* Your objective *
Retype the data in its entirety, with no word changed.
=== Section Start ===
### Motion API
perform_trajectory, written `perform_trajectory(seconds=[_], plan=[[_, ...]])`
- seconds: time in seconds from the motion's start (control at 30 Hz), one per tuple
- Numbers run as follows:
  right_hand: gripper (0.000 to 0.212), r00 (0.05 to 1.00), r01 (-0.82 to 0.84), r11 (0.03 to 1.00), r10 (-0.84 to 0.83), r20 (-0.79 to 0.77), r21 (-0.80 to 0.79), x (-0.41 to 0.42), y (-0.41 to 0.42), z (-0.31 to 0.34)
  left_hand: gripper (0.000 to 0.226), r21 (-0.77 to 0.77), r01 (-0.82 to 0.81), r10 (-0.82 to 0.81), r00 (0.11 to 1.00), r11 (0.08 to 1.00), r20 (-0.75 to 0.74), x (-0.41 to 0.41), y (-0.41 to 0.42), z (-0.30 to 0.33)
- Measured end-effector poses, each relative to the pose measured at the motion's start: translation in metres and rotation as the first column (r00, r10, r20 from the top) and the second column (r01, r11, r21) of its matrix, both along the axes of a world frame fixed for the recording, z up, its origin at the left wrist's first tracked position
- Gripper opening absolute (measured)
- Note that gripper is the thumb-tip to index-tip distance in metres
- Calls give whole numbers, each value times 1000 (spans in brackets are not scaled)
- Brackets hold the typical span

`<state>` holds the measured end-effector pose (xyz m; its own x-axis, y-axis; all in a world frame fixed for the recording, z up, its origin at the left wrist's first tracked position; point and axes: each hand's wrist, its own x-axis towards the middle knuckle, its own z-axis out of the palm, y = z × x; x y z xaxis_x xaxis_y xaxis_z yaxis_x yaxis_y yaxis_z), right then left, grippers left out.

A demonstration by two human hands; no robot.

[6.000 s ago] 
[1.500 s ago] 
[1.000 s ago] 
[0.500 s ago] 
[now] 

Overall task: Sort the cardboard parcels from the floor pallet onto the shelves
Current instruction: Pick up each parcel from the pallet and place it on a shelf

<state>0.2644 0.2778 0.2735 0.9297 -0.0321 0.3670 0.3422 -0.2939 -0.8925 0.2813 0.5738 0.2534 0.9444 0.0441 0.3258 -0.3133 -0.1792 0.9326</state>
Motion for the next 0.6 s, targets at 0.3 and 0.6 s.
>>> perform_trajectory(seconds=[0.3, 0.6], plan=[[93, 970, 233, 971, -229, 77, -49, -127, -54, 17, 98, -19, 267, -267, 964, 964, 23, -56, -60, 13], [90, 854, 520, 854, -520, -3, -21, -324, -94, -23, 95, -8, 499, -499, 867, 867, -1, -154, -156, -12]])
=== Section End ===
* Task output *
### Motion API
perform_trajectory, written `perform_trajectory(seconds=[_], plan=[[_, ...]])`
- seconds: time in seconds from the motion's start (control at 30 Hz), one per tuple
- Numbers run as follows:
  right_hand: gripper (0.000 to 0.212), r00 (0.05 to 1.00), r01 (-0.82 to 0.84), r11 (0.03 to 1.00), r10 (-0.84 to 0.83), r20 (-0.79 to 0.77), r21 (-0.80 to 0.79), x (-0.41 to 0.42), y (-0.41 to 0.42), z (-0.31 to 0.34)
  left_hand: gripper (0.000 to 0.226), r21 (-0.77 to 0.77), r01 (-0.82 to 0.81), r10 (-0.82 to 0.81), r00 (0.11 to 1.00), r11 (0.08 to 1.00), r20 (-0.75 to 0.74), x (-0.41 to 0.41), y (-0.41 to 0.42), z (-0.30 to 0.33)
- Measured end-effector poses, each relative to the pose measured at the motion's start: translation in metres and rotation as the first column (r00, r10, r20 from the top) and the second column (r01, r11, r21) of its matrix, both along the axes of a world frame fixed for the recording, z up, its origin at the left wrist's first tracked position
- Gripper opening absolute (measured)
- Note that gripper is the thumb-tip to index-tip distance in metres
- Calls give whole numbers, each value times 1000 (spans in brackets are not scaled)
- Brackets hold the typical span

`<state>` holds the measured end-effector pose (xyz m; its own x-axis, y-axis; all in a world frame fixed for the recording, z up, its origin at the left wrist's first tracked position; point and axes: each hand's wrist, its own x-axis towards the middle knuckle, its own z-axis out of the palm, y = z × x; x y z xaxis_x xaxis_y xaxis_z yaxis_x yaxis_y yaxis_z), right then left, grippers left out.

A demonstration by two human hands; no robot.

[6.000 s ago] 
[1.500 s ago] 
[1.000 s ago] 
[0.500 s ago] 
[now] 

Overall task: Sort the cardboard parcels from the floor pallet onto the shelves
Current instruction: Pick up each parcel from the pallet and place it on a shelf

<state>0.2644 0.2778 0.2735 0.9297 -0.0321 0.3670 0.3422 -0.2939 -0.8925 0.2813 0.5738 0.2534 0.9444 0.0441 0.3258 -0.3133 -0.1792 0.9326</state>
Motion for the next 0.6 s, targets at 0.3 and 0.6 s.
>>> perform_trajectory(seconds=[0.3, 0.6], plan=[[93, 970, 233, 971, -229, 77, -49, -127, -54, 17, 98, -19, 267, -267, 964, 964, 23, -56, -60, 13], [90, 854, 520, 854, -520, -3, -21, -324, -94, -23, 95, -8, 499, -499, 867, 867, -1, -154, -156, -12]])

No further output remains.